Data mining is an essential part of contemporary politics, and nothing Cambridge Analytica did would have been out of the ordinary had the information it used been legitimately gathered. The fact that it helped two causes extremely unpopular within the American and British mainstream media, the election of Donald Trump and the decision of the British public to leave the European Union, has obviously given the story extra juice. But Indians ought to be asking questions relevant to our own situation. Why have more local techies not exposed data breaches in the manner of the prolific Elliot Alderson? Given the number of software engineers we produce, we ought to have a brigade of cyber watchdogs, but appear to have mustered less than a platoon.
A giant Panopticon
Following a frightening list made by web developer Dylan Curran about all that Facebook and Google knew about him, I downloaded my own data files from those two organisations. I could only access one of two Google archives, because the second contained 13 GB worth of personal information, and since I’m travelling (Google knows exactly where I’ve been, where I am right now and, thanks to reservations I’ve made online, where I shall be two days hence), I didn’t have a fast enough connection to download it. Although it was discomfiting to see how much stuff about me was out there, I wasn’t massively worried about what Google or Facebook might do with it. Those with no intention of turning into virtual equivalents of the germophobe recluse Howard Hughes ought to reconcile themselves to the price paid for receiving the benefits offered by email, search engines, maps and social networks. I was far more concerned with what a government might do with that kind of information, and the ability to collect it in real time.
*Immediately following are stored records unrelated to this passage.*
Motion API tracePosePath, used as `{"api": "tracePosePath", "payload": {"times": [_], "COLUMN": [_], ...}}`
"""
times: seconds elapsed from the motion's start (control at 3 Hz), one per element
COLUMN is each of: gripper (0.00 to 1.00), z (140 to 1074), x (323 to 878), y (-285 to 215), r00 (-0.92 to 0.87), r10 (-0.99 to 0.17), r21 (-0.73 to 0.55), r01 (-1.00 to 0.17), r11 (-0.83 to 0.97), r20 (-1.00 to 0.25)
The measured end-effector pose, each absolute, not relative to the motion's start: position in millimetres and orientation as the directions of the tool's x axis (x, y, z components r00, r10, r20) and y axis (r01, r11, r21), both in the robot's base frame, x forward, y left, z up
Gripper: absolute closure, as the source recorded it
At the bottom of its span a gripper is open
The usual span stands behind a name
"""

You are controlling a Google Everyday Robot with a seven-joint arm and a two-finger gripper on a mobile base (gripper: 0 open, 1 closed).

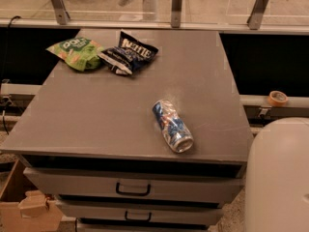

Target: Move blue chip bag near green rice chip bag

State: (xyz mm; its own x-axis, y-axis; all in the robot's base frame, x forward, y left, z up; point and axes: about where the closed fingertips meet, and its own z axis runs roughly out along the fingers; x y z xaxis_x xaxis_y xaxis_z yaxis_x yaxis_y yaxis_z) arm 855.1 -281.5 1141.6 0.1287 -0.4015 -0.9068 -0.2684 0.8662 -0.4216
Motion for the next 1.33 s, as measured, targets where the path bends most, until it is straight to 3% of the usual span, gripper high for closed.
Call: {"api": "tracePosePath", "payload": {"times": [1.0,1.33], "gripper": [0.0,0.0], "z": [1157,1224], "x": [851,818], "y": [-310,-345], "r00": [0.161,0.276], "r10": [-0.36,-0.403], "r21": [-0.388,-0.439], "r01": [-0.211,-0.082], "r11": [0.897,0.895], "r20": [-0.919,-0.873]}}
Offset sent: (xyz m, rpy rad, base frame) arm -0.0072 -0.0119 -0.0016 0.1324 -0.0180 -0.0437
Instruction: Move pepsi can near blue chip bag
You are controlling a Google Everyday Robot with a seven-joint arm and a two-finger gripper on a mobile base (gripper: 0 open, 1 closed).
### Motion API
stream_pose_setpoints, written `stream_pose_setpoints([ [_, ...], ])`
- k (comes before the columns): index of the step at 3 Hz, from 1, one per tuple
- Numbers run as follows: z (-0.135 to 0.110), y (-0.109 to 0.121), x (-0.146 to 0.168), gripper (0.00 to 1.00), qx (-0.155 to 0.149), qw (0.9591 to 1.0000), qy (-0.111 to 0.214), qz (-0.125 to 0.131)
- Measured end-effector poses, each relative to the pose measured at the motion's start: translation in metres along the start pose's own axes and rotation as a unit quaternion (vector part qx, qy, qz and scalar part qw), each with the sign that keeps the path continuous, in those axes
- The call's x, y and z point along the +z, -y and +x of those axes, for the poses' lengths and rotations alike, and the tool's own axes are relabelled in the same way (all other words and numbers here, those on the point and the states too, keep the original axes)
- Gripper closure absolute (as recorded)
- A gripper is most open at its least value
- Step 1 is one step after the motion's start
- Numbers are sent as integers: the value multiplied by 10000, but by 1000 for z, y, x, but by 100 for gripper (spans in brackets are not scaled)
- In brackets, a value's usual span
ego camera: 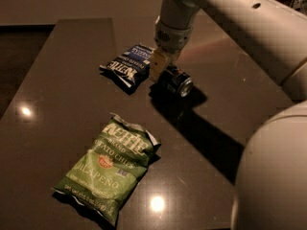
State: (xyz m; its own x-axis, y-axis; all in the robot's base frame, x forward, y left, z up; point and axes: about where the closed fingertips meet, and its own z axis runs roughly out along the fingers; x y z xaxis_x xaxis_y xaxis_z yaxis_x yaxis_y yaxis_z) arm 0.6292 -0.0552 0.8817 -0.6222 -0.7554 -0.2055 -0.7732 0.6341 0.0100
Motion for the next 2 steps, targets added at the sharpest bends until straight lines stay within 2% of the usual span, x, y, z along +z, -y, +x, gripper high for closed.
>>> stream_pose_setpoints([
  [1,-19,0,14,83,-244,9996,-39,-115],
  [2,-31,3,28,52,-442,9988,-90,-182],
])
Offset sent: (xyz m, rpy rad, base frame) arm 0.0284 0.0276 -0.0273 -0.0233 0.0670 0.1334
That brings me to my second concern, which is not apps and social networks in themselves, or information used to boost profits, but the interface of these things with intrusive and potentially authoritarian governments. In a past column, I used the metaphor of living in a glass house as a way to describe how we render our lives transparent through smartphones. Meanwhile, authoritarian governments, or authoritarian factions within governments, try to create Panopticons: buildings in which the state can see into our lives, but we cannot see into its functioning. The worst-case scenario is when our individual glass houses become part of a giant Panopticon, with governments using data gleaned from private sources to instil fear, smother dissent, and perpetuate their own power. The past week’s news about Cambridge Analytica and the Narendra Modi app are just two more bricks in the wall of the Panopticon to come.